En una serie de escenas es así evocada — por grupos aislados de animales — la ley de rapiña y de padeci­miento a que están sometidos en modo diverso, y se expone la impresión que — según su diversa índole — produce en ellos la aparición del Redentor. Pero su ley es inmutable y su verdad es la que se halla contenida en el «canto de despe­dida» del «Mirlo azul», el cual canta en el aire azulado el milagro eterno de la vida, que sigue siendo un milagro inclusive don­de se da la pena y el tormento. La tenta­ción de Satanás ha fracasado. Y Jesús, di­rigiendo sus pasos hacia los hombres, a los que ha sido enviado por su Padre Ce­lestial, se aleja: «Vivid y morid como me­jor podáis». Como marco y fondo de la evocación escénica se presenta un idilio de vida parroquial suiza, que reproduce con humorismo y no sin inspiración nostálgica la casa parroquial de Liestal, donde fue pastor el padre del poeta. Se ha elogiado a Widmann por haber logrado representar a cada uno de los animales según su propia índole; e indudablemente ha sabido sacar partido de su lectura predilecta: la Vida de los animales (v.) de Brehm; alguno de sus personajes, como Fenex, la zorra del desierto, no solamente tiene un verdadero carácter, sino también color y vida; sin embargo se halla lejos de la mística inge­nuidad del Libro de la Jungla (v.) de Kipling, en el que cada uno de los seres vi­vientes posee una inconfundible individua­lidad poética.

Por otra parte, ya en la primera escena, aquel viejo león que pere­zosamente «regresa entre su familia» sin llevar presa alguna y, primeramente, habla del cortejo nupcial que fue asaltado y de­gollado, no por él, sino por otros hombres, describiendo después la aparición del «San­to con el caballo a lo nazareno», delgado, pálido y sereno, tal que con sólo verlo «no queda en el alma deseo alguno de asal­to ni codicia de presa», muestra que es en otra parte donde hay que buscar el acento fundamental de la composición.
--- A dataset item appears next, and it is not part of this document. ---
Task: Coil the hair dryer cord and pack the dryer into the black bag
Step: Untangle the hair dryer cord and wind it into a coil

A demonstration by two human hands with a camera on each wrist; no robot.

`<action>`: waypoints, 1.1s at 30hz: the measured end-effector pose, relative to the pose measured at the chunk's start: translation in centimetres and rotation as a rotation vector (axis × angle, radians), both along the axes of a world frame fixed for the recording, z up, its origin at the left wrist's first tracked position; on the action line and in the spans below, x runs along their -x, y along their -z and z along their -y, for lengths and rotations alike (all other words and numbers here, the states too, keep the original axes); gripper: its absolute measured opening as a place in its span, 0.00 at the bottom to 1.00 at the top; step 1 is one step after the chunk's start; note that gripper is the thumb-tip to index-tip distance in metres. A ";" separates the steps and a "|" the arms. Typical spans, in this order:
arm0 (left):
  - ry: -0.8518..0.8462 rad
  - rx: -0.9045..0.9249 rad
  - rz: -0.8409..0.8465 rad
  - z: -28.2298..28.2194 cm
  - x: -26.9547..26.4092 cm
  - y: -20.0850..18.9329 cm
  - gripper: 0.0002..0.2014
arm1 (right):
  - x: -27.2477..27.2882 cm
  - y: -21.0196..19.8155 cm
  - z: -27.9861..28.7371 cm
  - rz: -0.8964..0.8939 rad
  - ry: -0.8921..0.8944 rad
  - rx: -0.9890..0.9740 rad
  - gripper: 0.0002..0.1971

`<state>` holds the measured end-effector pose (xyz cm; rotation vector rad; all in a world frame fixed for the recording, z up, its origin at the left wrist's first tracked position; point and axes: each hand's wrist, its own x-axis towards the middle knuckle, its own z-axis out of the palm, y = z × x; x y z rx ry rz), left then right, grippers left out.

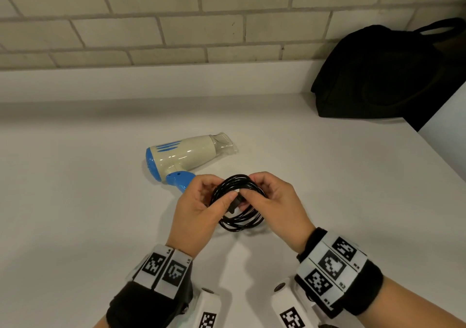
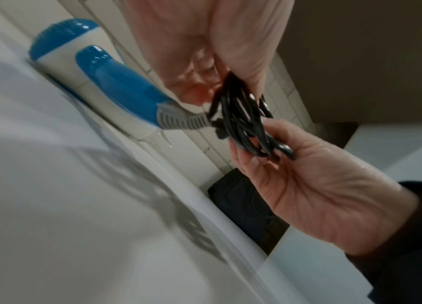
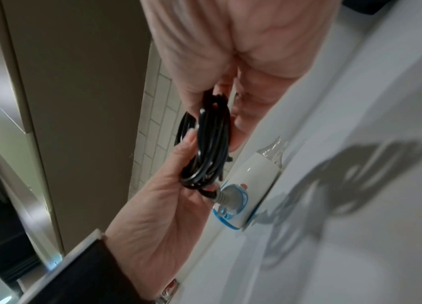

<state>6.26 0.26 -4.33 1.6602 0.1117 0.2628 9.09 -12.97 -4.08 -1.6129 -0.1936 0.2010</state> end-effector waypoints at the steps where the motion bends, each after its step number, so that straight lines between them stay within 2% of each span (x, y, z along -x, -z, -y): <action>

En reali­dad, ésta se presenta, efectivamente, más como una vuelta a la «moralidad» medieval, en un tono nuevo — no popularesco, sino burgués —, con una versificación fluida, blanda y melodiosa y con una inspiración en la que se refleja aquel sentimiento de «fraternidad humana entre todas las cria­turas» que, en la época del pensamiento po­sitivista y de la fe en la ciencia, pareció alcanzar durante algún tiempo casi un va­lor religioso.